One of the security weaknesses of Cambridge's email infrastructure is a lack of mechanisms for detecting and preventing email floods going out via ppswitch. We already have a number of ways of making such floods less likely, but I expect that these will become inadequate as virus and spammer attacks become more advanced. I'm proposing to implement a rate limiting facility in Exim which will allow us to plug this hole.
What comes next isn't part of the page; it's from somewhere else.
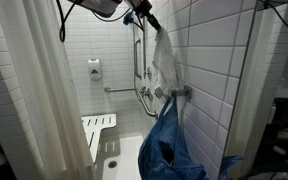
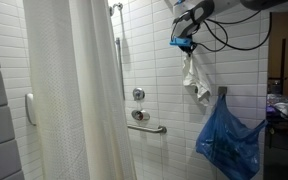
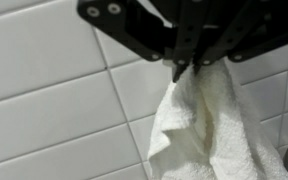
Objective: Take the towel out of the plastic and hang it on the left hook.
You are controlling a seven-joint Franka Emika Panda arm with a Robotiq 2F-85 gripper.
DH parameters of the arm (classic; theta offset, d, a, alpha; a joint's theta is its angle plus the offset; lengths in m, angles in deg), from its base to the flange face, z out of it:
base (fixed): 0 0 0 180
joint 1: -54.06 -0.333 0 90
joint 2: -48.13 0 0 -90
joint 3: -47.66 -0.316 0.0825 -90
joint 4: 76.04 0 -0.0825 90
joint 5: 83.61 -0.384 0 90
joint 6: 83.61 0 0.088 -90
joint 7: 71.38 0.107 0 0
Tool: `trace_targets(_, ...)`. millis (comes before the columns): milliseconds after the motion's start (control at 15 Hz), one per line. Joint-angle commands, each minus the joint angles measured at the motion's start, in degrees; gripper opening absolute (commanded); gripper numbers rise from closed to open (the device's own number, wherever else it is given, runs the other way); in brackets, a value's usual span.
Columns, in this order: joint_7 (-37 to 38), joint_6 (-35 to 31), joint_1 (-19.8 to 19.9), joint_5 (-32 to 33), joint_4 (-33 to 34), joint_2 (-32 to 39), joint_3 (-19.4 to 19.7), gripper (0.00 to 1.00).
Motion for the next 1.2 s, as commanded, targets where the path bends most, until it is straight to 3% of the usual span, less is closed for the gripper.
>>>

After considering existing defences and possible attacks, I'll discuss the range of rate limiting policies we could implement. These are just some initial suggestions and are very much open to discussion. After that I'll describe the maths I'm intending to use to measure sending rates, unless anyone knows of a better model. Finally I'll sketch out how this will fit in to Exim's ACL configuration language.

This section reviews our current defences against outgoing email floods, and possible attacks to which we are still vulnerable.

**Anti-virus filtering**If the flood consists of viruses then the anti-virus filter will stop it from escaping.

**Ingress-only MX**A relatively new technique, used by spammers to escape from networks (like Cambridge) that block port 25, is to look up the network's MX and attempt to use it as an outgoing relay. This does not work in Cambridge because our MX only accepts email to Cambridge email addresses.

Before this defence was implemented, this technique was used to send spam from Cambridge via an open proxy in a college then via ppswitch. We did not notice this for some time owing to a lack of monitoring for floods.

The attacks to which we are vulnerable are as follows:

**Exploitable web forms**If a spammer discovers an insecure

`formmail.pl`

(or similar) then this may be used to spam via ppswitch.**Stolen user credentials**A virus may steal a user's Hermes login credentials from their MUA settings and use them to send further copies of the virus or spam using authenticated message submission.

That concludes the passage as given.